You could argue that, for their size, the three major east midlands clubs should logically be at about the level that Derby are now – basically hovering between the top two divisions. The only difference between these and other clubs of a similar size is that they are required to live up to a level of achievement that now seems positively abnormal.

Before Clough’s arrival in the region, it is arguable that Leicester would have been the best bet as its most successful side. During the early and mid-Sixties they consistently finished mid-table or better in the top flight. Now they too have a charismatic manager brought up in the Clough tradition, and with a habit of winning trophies, albeit minor ones.

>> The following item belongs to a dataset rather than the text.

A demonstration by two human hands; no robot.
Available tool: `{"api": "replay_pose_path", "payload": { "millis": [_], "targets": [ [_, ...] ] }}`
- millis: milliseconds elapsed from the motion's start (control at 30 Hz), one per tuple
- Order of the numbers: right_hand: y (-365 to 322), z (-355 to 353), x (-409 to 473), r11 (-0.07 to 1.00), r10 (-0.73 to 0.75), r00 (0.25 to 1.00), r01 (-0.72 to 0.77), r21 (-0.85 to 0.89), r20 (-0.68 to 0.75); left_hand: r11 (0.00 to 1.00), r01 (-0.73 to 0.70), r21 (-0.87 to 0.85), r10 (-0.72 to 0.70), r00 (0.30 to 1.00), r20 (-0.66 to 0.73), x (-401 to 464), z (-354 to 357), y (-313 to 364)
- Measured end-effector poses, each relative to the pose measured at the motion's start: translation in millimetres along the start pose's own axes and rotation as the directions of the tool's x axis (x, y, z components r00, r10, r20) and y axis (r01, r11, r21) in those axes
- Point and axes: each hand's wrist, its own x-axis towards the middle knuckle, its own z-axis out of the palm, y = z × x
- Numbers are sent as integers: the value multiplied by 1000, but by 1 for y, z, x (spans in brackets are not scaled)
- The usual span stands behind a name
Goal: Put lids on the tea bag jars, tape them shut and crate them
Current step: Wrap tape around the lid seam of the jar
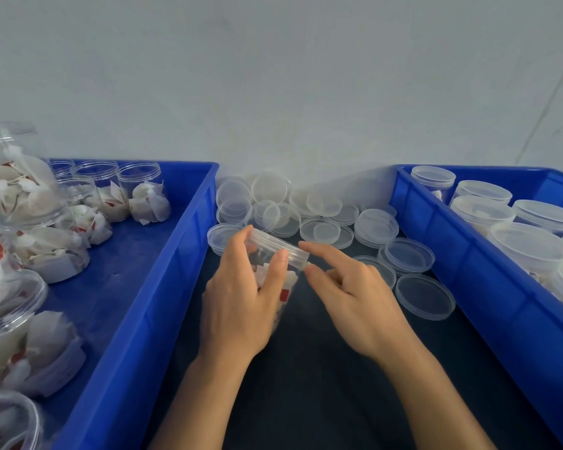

But in the era of the Premiership and the Champions League, the chances of any medium-sized provincial club winning either are all but zero. Whatever burdens the region’s clubs have to bear in the future, an expectation of outlandish glory does not seem likely to be one of them.

The highs and lows

Glory years
It’s been the best part of a century since the east midlands teams were a collective force, even though the region’s only three titles came in the 1970s. Between 1897 and 1906 Derby, Notts County and Forest were all in the First Division, with the Nottingham clubs finishing third and fourth in 1901 (matched by Leicester and Derby in 1928). Forest also beat Derby in the 1898 FA Cup final. Since then the clubs have passed each other going in opposite directions with monotonous regularity. There have been only five seasons in the past 95 when the region boasted three top division clubs, all since 1971.

Grim years
In a region full of compulsive yo-yo teams (no club has been promoted or relegated more times than Notts County), there have been very few seasons when none has been in the top division. The last was 1993-94 (when Forest and Leicester went up from the First), but before that you have to go back to 1955-56, when Leicester, Forest and County were in the Second, while Derby and Mansfield battled it out in the Third North. That remains the only season in League history when no east midlands team has either been in the top division or has been promoted to it.

Crowd pullers
Crowds in the region have often been fickle. Take Forest for example. In 1967 they drew 31,282, making them the tenth best supported team in the country. By 1973 that had dropped to 9,995, below County and 40 other teams. When they won the title five years later they were back up to 32,501, seventh in the land (the highest any team from the region has reached). Derby sank below 12,000 in 1964, but five years later won promotion under Clough with 27,659 in tow. That in turn was more than they pulled as First Division champions in 1975, when no less than 14 clubs had better gates.

Local favourites
All the clubs except Mansfield have led the pack at one time or another. Notts County’s big moment came in 1949-50, when Tommy Lawton helped draw an average of 35,176 to Meadow Lane to watch Third Division South football. They also led the region the following year, but never since. Leicester were kings in the Twenties (when the two Nottingham clubs barely pulled 20,000 between them) and for much of the Fifties. Derby had their best years in the late Thirties and early Seventies, and Forest dominated the Eighties. Now Derby, since their move to Pride Park, are way out in front again.